Although his first name, Wou-Ki, means no limits, he nevertheless felt bound by two artistic traditions. Born in Beijing in 1920, he spent his formative years in cosmopolitan Shanghai and Hangzhou where he studied Western as well as traditional Chinese art at the National Academy of Art, but during the political postwar turmoil in 1948, he emigrated to Paris. The Western influence he brought to France is obvious in a delightful pencil drawing of a young woman in the style of Matisse, somber watercolor sketches of Rembrandt engravings, and a landscape based on Cézanne.
Once in Paris, he transitioned from ink to oil paint. His sketch of the Sacre-Coeur at sunset (Untitled, oil on canvas, 1948) with its thin pigment and rapid brush strokes reveals his training with ink on paper.
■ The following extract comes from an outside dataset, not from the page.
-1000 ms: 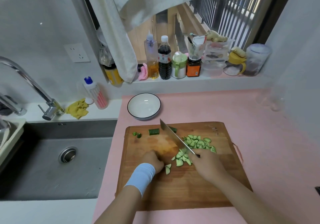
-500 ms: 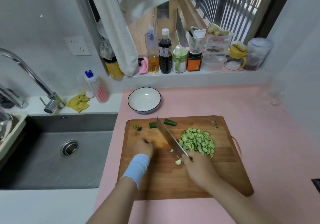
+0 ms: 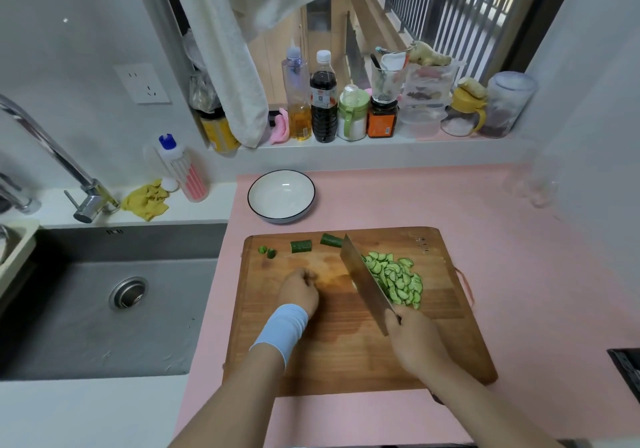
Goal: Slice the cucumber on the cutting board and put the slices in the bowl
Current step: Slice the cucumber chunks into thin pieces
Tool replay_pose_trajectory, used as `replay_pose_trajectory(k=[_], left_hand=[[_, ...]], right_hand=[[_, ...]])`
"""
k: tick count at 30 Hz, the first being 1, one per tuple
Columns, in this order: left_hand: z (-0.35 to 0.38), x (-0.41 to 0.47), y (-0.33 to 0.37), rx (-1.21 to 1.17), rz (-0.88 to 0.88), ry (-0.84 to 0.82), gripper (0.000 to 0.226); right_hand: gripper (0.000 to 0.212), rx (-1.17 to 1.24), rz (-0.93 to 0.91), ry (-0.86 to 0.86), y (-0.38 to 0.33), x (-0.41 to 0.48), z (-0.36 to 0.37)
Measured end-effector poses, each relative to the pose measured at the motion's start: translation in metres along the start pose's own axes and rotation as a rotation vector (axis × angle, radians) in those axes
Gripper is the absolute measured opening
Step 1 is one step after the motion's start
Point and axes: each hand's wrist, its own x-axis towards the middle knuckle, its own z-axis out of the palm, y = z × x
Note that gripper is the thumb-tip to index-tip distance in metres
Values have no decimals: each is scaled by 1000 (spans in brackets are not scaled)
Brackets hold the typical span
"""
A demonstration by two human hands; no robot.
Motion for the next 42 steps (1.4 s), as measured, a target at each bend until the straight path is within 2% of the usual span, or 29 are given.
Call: replay_pose_trajectory(k=[4,7,9,12,15,19,22,28,31,36,39,42], left_hand=[[2,18,19,120,104,50,26],[5,42,33,335,248,65,39],[9,59,41,459,338,35,54],[16,82,53,623,489,-98,67],[24,95,59,729,603,-158,58],[25,102,52,778,628,-77,43],[17,91,37,729,625,-18,37],[-3,35,-21,444,524,15,29],[-1,9,-45,346,540,63,26],[7,-19,-67,250,558,167,25],[10,-22,-66,214,638,245,18],[15,-19,-67,200,681,255,24]], right_hand=[[40,82,-10,-19,-4,6,-7],[42,144,-24,-8,-10,13,-10],[42,191,-24,11,-14,20,-11],[43,230,-8,36,-17,34,-11],[44,229,-4,36,-19,44,-13],[44,233,-9,11,-22,49,-15],[43,208,-14,-13,-24,49,-12],[47,159,-75,-77,-30,37,2],[46,91,-114,-116,-34,32,10],[22,-121,-231,-149,-39,23,21],[33,-256,-304,-118,-39,14,26],[40,-335,-312,-104,-37,9,28]])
In his mastering of oil painting in such works as Black Moon (1953), his black outlining of buildings, trees, people, and animals is reminiscent of archaic Chinese engravings, on a thick background in compositions inspired by Klee (Tracks in the City, 1954).
Zao’s individual style evolved with abstract painting, connecting him to his artistic contemporaries in Paris. And, more important, it enabled him to reconnect with the great Chinese Yangzhou eccentrics of the 18th century who rejected traditional calligraphy and painted using their fingers or the edge of their hands. Zao created his most powerful fusion works during this phase, and his work was exhibited in New York and Paris during the 1950s.
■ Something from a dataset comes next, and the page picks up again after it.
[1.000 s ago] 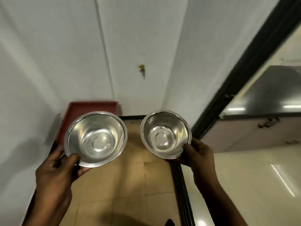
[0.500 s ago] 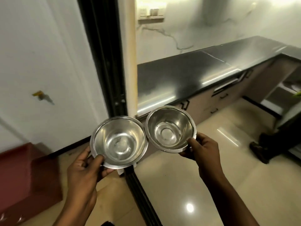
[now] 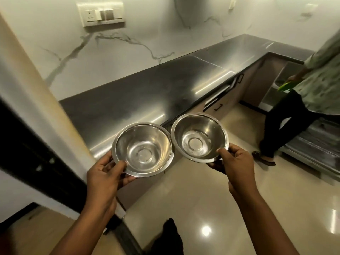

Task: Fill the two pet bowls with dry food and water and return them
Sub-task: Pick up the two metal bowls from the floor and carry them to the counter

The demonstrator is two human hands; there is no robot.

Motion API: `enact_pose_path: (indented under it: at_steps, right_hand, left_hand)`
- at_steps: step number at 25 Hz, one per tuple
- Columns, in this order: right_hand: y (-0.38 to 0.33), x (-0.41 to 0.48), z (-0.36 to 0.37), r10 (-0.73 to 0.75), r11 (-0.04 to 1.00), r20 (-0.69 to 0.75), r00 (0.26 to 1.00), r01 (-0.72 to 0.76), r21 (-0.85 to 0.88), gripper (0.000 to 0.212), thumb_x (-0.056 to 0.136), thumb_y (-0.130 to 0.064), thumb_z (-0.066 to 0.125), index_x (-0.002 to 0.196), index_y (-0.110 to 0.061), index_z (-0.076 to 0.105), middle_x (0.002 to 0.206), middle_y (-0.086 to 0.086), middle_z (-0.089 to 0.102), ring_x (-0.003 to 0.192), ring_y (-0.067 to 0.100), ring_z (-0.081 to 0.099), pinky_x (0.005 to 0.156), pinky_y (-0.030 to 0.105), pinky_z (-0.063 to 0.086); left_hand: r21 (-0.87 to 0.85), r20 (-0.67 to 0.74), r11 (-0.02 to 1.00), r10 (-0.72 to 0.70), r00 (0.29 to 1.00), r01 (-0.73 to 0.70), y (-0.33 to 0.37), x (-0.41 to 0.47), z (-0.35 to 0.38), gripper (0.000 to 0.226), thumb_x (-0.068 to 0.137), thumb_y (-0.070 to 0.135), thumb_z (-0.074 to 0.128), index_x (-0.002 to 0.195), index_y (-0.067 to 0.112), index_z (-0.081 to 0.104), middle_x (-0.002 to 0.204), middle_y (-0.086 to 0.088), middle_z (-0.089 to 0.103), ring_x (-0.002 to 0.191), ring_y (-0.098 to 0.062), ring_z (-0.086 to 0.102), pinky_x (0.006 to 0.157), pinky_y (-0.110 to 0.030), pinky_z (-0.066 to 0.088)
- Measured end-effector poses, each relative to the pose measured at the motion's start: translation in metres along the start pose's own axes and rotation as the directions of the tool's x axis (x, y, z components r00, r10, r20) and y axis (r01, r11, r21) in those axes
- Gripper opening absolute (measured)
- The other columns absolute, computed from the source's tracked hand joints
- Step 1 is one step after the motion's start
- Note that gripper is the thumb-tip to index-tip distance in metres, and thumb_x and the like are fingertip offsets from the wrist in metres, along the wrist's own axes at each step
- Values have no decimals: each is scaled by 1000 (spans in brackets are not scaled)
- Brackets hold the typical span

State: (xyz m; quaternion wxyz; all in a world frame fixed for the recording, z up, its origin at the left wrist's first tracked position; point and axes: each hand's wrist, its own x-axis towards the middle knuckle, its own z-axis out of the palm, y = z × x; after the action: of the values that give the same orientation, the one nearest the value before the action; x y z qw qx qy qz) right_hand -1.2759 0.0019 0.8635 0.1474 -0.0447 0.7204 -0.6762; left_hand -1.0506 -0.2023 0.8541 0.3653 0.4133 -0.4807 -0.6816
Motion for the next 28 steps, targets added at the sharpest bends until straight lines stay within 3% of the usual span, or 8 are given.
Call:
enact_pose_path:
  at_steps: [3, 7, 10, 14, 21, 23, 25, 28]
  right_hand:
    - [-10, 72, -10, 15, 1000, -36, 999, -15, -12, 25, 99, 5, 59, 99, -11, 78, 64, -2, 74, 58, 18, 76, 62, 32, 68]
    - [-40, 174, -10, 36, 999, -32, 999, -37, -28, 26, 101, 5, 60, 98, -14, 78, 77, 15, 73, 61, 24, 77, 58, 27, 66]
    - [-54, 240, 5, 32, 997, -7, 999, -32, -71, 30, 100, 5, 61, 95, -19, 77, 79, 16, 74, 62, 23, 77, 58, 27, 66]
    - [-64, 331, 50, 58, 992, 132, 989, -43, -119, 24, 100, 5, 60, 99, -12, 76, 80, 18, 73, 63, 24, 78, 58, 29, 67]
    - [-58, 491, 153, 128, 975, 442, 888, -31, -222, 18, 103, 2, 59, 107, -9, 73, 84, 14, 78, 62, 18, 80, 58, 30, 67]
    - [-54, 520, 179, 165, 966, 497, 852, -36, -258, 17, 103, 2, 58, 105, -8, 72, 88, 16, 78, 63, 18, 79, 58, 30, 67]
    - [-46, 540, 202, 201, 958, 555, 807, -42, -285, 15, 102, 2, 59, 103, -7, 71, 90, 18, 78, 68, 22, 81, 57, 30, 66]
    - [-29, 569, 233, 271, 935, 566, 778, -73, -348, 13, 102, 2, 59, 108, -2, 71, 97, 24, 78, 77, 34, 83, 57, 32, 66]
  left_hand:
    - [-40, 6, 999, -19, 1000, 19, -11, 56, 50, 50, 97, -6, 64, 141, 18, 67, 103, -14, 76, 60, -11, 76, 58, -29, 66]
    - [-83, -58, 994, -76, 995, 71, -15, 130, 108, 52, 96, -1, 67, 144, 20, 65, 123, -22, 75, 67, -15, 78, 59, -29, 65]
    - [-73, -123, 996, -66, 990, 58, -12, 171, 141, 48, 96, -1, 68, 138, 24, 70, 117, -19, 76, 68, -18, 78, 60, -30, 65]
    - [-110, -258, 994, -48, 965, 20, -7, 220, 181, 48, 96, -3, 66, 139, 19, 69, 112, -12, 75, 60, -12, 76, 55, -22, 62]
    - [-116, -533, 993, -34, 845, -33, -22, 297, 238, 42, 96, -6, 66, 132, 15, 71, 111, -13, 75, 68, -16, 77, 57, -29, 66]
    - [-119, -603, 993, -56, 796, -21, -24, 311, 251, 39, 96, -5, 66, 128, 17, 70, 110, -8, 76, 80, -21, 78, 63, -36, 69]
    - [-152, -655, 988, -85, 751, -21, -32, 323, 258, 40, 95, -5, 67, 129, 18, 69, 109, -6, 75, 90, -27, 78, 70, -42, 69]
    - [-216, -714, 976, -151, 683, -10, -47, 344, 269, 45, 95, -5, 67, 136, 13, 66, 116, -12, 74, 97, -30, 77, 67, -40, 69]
“If the influence of Paris is undeniable in my complete artistic development, I also must say that I have gradually rediscovered China to the extent that my deepest personality asserted itself,” Zao had said. “Paradoxically, perhaps, it is to Paris that I owe this return to my deepest roots.” He resumed his calligraphic style with both ink on paper and oil paintings in works dedicated to Chinese subjects, such as his 1962 series “Jade Terraces,” while remaining committed to Western events, as in Hommage á John Kennedy (1963).
Zao continued to explore a greater range, as when he experimented with vertical stripes in works like Hommage á Matisse (1986) and with Japanese gold leaf screens as in “Quadriptych-December ’89—February ’90.” This period of greater cross cultural exploration highlights Zao’s artistic relevance today as a figure of 20th-century transculturalism.